Clarence Page: A ban on menthol cigarettes? It’s about time

Clarence Page, Tribune Content Agency on

The Food and Drug Administration’s new plan to ban sales of menthol-flavored cigarettes reminded me, as so much of life does, of an often-quoted scene in “The Godfather.”

In a discussion by mob leaders of the rising and risky business of illegal drug trafficking, boss Don Giuseppe declares: “In my city, we would keep the traffic in the dark people, the colored. They’re animals anyway, so let them lose their souls.”

No objections are raised to his language or his logic. I know that we African Americans can be no less paranoid than any other historically exploited group but, as that scene from “The “Godfather” reminds us, some conspiracies are real.

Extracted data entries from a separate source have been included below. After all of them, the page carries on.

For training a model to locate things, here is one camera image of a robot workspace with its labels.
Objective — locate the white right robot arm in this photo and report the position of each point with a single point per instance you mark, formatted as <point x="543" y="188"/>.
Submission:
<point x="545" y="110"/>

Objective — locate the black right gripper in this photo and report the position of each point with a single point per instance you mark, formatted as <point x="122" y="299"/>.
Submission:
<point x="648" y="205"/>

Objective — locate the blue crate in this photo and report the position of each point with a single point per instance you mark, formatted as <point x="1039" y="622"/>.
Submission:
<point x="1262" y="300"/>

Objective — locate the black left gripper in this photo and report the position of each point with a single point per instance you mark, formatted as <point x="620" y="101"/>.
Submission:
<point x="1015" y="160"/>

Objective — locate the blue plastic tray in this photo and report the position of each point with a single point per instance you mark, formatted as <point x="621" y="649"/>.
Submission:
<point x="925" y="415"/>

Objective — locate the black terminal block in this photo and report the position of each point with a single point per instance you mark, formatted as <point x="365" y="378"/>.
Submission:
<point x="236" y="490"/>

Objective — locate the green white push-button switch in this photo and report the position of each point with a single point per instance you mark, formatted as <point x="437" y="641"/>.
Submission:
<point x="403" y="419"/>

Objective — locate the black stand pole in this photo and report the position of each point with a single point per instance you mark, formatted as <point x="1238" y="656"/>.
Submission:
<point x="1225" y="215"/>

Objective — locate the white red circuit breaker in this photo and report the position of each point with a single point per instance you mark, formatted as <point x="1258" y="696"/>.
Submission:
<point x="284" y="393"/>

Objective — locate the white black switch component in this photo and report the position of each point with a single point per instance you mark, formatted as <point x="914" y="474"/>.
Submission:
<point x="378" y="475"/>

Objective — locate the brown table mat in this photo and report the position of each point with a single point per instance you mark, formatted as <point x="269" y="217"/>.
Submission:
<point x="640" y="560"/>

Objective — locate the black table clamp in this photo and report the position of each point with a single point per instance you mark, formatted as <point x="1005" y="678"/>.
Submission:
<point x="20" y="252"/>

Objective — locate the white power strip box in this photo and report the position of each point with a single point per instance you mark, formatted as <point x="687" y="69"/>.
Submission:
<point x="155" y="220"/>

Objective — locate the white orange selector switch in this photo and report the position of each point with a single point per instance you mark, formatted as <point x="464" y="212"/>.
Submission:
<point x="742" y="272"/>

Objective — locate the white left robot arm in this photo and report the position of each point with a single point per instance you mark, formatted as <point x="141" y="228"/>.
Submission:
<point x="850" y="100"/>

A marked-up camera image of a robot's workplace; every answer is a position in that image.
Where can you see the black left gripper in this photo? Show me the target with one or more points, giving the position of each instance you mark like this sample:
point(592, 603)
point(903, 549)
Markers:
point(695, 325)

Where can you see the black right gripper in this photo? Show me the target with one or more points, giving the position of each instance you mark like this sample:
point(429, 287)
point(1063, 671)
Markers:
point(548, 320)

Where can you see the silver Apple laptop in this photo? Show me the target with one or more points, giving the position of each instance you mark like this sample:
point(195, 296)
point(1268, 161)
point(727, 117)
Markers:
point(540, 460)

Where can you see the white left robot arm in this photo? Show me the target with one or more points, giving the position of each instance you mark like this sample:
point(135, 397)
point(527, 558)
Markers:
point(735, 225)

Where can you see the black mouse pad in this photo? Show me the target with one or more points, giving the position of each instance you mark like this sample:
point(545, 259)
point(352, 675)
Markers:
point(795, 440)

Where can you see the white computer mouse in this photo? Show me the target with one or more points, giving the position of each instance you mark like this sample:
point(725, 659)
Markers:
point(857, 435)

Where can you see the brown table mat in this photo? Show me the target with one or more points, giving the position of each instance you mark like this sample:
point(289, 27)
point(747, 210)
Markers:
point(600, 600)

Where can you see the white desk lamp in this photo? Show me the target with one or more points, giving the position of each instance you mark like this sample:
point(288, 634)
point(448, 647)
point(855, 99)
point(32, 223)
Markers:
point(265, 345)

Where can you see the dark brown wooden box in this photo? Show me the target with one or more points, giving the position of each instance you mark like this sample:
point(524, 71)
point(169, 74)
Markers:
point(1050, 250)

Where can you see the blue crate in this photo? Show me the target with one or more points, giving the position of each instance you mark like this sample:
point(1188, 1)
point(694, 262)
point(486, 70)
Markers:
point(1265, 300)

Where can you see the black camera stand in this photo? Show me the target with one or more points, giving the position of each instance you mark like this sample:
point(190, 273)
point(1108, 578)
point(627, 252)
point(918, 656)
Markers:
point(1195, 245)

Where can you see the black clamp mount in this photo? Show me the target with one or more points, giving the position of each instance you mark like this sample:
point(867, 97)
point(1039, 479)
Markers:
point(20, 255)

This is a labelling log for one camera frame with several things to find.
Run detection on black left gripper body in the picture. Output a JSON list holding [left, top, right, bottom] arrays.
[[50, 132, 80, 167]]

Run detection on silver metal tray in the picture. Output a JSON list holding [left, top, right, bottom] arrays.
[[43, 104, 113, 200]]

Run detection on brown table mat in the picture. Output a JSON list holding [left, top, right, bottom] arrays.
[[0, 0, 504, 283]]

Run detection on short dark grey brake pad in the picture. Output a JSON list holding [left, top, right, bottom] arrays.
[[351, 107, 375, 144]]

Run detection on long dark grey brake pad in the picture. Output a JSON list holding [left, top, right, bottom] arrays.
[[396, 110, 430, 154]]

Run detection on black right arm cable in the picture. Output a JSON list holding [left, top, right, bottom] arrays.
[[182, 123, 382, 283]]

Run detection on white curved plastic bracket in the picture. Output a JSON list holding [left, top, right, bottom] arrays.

That’s not to say I believe tobacco companies set out to poison Black Americana with their product. All I know is that they set out to make a profit and we just happened to disproportionately become addicted to their products.

I know firsthand. I was addicted to cigarettes, beginning with menthols, for several decades until an uncle’s death from lung cancer persuaded me that, yes, it was time for me to quit.

African American men have the nation’s highest rates of lung cancer, according to the Centers for Disease Control and Prevention.


After decades of incremental moves by health officials to put a pinch on other forms of tobacco consumption, the FDA on Thursday announced a plan to ban sales of menthol-flavored cigarettes and cigars.

The ban is expected to have its biggest impact on Black smokers, nearly 85% of whom happen to smoke menthols, according to a government survey, compared with nearly 47% of Hispanic smokers, 38% for Asian smokers and nearly 29% of white smokers.

It’s about time. Public health officials and Black health advocates have long sought a menthol ban. The landmark Tobacco Control Act of 2009 gave the FDA authority to regulate tobacco products but curiously exempted menthol from tobacco flavors that would be banned.

That omission occurred despite evidence that menthol was particularly appealing to Black smokers and young people who were just beginning to take up the pernicious habit. About half of teenage smokers told survey takers that they smoked menthols.